# 55g first planted tank



## jjrock (Oct 16, 2010)

Hi everyone!

This will be the start of my journal chronicling my foray into planted tanks.

Intro: I'm a newbie when it comes to aquariums, bought my one and only tank (55g) at Big Al's (before they changed names) around 2008 Christmas time.

I didn't give my tank and fishes as much care as I should have which is probably the reason why they all died eventually. I stopped with the hobby 1 1/2 yrs ago, but now I'm motivated to start one up again.

My tank is a 55g , 48' long x 12' wide
I have an emperor 400 HOB, which I will not be using anymore
I have replaced it with an Eheim 2213 canister filter.
I have a dinky 32w single bulb t5 that I will be replacing (see below)

*Lighting:*
I've debated with myself whether I should go with the cheap and difficult route (that being a DIY canopy and light fixture) or the easy and expensive route (buying the lighting fixture).

After much back-n-forth with myself, I chose to go the easy way and buy the light fixture instead after seeing a very good deal for a 48" 216W T5 HO 4 bulbs for $98.90.

https://www.aquatraders.com/ProductDetails.asp?ProductCode=52305P

So that was just ordered today so on to the next issue.

*Substrate:*

This i'm still debating. I've already decided to do a dirt substrate because I don't want to do any dosing or adding any fertilizers.
However, I'm still trying to get wrap my head around the many different ways to prepare the dirt.

One way is the longest and most tedious, which is mineralized top soil (MTS), see How-To: Mineralized Soil Substrate, by Aaron Talbot - Library - Aquatic Plant Central

That article says to add clay, dolomite, muriate of potash I have no idea where to find these.
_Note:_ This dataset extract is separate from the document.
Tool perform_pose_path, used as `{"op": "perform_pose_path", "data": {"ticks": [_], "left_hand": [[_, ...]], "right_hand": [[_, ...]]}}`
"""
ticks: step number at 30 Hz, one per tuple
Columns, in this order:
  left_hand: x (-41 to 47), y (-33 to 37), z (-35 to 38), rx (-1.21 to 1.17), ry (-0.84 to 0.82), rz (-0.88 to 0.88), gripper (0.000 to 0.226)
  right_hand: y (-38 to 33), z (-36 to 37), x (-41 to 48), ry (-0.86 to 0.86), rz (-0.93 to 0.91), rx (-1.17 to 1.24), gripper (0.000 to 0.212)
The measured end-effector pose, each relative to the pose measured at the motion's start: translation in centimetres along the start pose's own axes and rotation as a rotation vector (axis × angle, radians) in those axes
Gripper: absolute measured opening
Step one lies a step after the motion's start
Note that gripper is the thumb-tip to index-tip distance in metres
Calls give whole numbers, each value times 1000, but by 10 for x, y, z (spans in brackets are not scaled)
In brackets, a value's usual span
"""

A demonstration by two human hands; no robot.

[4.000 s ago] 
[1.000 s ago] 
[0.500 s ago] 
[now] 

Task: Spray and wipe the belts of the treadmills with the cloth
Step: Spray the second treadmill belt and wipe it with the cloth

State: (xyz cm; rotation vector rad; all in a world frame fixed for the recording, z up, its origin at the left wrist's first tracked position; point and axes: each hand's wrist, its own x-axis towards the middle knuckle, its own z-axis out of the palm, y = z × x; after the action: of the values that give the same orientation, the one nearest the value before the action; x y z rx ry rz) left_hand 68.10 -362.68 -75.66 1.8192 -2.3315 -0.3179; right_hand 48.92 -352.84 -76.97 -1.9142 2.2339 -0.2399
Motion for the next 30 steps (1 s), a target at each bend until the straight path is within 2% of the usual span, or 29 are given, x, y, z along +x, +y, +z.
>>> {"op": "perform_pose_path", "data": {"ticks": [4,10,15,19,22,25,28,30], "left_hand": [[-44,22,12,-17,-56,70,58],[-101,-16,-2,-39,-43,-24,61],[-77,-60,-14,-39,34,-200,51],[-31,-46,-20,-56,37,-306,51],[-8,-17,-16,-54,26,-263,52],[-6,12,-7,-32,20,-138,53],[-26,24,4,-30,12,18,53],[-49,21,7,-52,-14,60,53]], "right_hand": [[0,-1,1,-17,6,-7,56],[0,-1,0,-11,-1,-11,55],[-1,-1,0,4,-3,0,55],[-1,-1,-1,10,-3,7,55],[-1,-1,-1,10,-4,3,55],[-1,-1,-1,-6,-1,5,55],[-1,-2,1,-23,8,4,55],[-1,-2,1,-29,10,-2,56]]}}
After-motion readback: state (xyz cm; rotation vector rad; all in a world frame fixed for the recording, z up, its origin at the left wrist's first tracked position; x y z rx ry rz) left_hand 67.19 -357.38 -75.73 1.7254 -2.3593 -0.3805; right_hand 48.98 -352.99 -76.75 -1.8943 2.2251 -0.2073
The alternative would be to just put in organic top-soil from Canadian Tire, maybe wash it beforehand without adding any other stuff and see how it goes.

And I'm thinking of capping it with pool sand or gravel...I'm leaning towards pool sand because I've had gravel already and I'd like to change it up a bit. However, it's still not final

*Plants:*
I haven't thought much about this yet, as I'm still tackling the substrate issue. However, I'm thinking of getting easy and hardy plants. Where to get them is another issue.

So as you can see, i'm still very much in the planning stages. I'll put up some pics along the way to show the progress.

Thanks for reading!

Jay


----------



## jobber (May 14, 2010)

Great plan to re-start your tank. Look forward to seeing the progress and pics.


----------



## tang daddy (Apr 21, 2010)

The MTS substrate seems like alot of work....why not just opt for the much simpler route, ADA??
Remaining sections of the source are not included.